» What is being asked: Word for word, set down every line of the entries below from the line with "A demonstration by" to the line with "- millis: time", including both, and no other line.

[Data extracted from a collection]
+-------+

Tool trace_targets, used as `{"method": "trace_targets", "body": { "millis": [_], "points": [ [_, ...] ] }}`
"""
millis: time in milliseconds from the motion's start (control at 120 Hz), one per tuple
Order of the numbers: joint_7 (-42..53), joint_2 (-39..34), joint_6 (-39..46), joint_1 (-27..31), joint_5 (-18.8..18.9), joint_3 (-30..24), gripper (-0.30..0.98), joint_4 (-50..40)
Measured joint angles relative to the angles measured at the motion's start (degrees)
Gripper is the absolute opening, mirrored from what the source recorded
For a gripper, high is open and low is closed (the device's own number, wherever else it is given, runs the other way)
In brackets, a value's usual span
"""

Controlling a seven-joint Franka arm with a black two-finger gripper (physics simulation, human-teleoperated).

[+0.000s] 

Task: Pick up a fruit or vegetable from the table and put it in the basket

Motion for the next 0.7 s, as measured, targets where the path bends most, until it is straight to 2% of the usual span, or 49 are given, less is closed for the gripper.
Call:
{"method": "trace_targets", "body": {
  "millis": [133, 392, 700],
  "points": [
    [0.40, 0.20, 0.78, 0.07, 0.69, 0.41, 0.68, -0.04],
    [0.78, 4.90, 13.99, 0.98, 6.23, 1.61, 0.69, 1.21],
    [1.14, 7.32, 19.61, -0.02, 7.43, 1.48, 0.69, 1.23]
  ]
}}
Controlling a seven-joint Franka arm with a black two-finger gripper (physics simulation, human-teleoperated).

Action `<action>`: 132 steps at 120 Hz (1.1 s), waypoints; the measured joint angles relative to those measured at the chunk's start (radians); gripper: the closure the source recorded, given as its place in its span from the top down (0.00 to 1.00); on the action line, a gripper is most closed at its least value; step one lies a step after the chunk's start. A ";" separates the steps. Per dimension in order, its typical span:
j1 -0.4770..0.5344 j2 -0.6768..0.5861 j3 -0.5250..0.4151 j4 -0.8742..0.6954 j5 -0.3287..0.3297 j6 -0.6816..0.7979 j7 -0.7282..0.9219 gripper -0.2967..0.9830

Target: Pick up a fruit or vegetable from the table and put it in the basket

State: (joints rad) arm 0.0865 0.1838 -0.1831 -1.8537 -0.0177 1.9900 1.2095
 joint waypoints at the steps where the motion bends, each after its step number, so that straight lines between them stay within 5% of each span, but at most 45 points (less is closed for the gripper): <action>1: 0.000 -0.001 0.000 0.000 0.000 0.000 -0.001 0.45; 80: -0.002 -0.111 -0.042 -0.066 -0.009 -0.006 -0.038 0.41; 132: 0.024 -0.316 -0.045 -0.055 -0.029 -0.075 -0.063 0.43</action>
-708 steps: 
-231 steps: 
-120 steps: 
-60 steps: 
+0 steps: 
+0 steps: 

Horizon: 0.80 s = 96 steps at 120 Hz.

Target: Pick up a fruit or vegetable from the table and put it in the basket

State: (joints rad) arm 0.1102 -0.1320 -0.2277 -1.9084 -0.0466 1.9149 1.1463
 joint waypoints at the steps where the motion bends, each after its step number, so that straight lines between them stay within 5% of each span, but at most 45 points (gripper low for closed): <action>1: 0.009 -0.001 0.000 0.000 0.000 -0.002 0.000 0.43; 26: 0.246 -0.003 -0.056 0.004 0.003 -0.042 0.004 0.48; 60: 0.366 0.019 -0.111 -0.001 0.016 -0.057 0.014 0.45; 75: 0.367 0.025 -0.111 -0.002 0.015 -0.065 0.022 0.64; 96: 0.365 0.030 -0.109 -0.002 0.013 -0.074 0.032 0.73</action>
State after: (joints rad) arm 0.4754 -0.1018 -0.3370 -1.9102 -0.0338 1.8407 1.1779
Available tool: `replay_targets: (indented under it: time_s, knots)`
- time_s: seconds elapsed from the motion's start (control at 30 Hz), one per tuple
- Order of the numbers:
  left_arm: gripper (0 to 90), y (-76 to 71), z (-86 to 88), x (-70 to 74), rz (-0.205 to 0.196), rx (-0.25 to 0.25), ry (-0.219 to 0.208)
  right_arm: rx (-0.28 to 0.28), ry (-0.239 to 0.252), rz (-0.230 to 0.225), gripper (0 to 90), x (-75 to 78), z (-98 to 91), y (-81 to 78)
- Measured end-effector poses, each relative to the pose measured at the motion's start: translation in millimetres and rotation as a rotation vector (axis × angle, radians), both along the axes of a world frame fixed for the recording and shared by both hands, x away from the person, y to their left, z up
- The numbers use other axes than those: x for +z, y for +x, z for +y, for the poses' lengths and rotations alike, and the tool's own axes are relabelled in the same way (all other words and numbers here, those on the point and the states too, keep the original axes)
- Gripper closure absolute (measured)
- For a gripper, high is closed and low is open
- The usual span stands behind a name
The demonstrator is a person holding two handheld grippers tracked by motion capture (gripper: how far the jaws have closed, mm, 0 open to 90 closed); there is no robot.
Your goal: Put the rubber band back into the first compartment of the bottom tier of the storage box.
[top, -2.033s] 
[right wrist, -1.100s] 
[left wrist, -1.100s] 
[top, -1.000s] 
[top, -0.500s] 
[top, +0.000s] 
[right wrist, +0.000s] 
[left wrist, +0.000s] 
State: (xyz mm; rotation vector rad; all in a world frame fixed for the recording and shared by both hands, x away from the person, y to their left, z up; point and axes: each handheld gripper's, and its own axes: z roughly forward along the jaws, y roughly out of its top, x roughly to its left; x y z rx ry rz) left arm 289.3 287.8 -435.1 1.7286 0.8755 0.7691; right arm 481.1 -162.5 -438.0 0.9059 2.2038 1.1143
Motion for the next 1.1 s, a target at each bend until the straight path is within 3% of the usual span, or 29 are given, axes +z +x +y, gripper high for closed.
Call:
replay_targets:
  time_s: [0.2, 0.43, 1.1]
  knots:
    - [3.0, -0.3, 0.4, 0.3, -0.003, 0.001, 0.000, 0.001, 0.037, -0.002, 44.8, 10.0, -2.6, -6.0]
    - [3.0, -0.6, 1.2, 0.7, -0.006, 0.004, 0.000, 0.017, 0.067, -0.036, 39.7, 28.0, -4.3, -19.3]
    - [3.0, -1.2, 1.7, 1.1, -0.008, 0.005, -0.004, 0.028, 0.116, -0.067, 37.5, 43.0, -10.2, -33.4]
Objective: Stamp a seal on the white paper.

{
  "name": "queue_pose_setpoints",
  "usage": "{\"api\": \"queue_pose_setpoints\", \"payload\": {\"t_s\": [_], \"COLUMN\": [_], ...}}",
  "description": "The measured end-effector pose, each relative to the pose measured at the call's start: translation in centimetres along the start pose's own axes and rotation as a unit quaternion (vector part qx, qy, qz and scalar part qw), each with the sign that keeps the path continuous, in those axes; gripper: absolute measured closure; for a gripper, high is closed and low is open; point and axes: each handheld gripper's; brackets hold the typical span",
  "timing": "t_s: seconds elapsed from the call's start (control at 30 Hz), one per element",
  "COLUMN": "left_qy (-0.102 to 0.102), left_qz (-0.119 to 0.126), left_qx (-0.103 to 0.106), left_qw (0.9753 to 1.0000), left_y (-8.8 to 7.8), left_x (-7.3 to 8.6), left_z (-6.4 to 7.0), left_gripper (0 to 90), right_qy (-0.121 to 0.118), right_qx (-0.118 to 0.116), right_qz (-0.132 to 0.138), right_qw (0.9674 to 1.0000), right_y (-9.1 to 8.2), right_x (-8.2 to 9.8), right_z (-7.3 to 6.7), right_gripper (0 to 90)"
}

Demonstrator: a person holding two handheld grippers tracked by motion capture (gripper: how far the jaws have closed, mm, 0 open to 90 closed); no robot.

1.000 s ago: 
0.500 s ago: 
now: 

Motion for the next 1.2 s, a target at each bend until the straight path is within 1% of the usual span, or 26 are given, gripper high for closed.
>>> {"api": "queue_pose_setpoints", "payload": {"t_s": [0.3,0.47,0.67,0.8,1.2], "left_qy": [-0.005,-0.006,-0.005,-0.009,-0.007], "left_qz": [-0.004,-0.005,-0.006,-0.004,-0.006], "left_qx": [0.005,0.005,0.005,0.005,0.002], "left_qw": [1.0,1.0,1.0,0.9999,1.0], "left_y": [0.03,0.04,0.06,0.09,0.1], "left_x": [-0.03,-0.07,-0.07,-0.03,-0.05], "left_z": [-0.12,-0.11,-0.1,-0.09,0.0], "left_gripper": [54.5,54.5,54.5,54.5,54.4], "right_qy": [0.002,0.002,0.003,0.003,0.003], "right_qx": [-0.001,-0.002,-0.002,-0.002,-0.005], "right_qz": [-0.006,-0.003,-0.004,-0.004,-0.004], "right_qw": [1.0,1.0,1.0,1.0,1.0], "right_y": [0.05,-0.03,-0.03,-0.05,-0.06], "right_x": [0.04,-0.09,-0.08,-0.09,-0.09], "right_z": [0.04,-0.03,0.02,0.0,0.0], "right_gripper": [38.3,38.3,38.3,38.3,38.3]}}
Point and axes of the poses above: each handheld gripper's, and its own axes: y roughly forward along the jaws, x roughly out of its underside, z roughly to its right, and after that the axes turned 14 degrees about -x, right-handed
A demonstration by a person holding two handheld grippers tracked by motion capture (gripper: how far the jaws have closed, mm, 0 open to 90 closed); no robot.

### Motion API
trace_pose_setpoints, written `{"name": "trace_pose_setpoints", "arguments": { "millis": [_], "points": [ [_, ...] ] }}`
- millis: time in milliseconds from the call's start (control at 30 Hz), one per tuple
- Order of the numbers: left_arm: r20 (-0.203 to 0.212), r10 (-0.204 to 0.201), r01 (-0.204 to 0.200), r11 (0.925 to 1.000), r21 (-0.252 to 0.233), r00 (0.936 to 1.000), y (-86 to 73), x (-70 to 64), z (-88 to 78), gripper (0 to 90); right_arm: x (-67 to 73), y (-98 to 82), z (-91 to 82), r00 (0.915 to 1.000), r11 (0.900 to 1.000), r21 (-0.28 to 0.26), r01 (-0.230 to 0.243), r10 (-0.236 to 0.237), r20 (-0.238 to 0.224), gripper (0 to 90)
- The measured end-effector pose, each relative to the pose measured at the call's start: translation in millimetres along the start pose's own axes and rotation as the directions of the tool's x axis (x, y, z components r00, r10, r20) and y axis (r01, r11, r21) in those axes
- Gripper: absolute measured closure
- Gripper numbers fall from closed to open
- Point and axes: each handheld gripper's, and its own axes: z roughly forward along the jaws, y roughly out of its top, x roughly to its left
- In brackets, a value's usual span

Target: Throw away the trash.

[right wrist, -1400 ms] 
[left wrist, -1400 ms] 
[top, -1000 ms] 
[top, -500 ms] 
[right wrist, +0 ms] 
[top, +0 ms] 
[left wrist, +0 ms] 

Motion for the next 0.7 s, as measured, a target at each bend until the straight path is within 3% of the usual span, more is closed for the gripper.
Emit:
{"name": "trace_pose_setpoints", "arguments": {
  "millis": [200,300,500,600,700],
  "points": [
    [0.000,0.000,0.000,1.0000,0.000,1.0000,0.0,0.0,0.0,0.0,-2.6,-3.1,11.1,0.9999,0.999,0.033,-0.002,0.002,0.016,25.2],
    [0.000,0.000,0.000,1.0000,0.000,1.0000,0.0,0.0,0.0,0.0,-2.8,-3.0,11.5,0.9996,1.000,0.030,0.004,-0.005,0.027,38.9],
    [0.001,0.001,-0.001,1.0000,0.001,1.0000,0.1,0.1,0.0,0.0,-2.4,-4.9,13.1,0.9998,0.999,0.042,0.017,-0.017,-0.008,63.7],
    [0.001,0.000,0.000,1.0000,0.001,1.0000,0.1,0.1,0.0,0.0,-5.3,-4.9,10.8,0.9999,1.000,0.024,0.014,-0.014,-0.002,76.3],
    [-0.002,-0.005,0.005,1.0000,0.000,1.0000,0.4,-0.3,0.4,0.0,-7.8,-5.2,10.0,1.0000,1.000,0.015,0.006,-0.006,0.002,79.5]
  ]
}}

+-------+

» Result of the task:
A demonstration by a person holding two handheld grippers tracked by motion capture (gripper: how far the jaws have closed, mm, 0 open to 90 closed); no robot.

### Motion API
trace_pose_setpoints, written `{"name": "trace_pose_setpoints", "arguments": { "millis": [_], "points": [ [_, ...] ] }}`
- millis: time in milliseconds from the call's start (control at 30 Hz), one per tuple

The exercise is finished and nothing remains.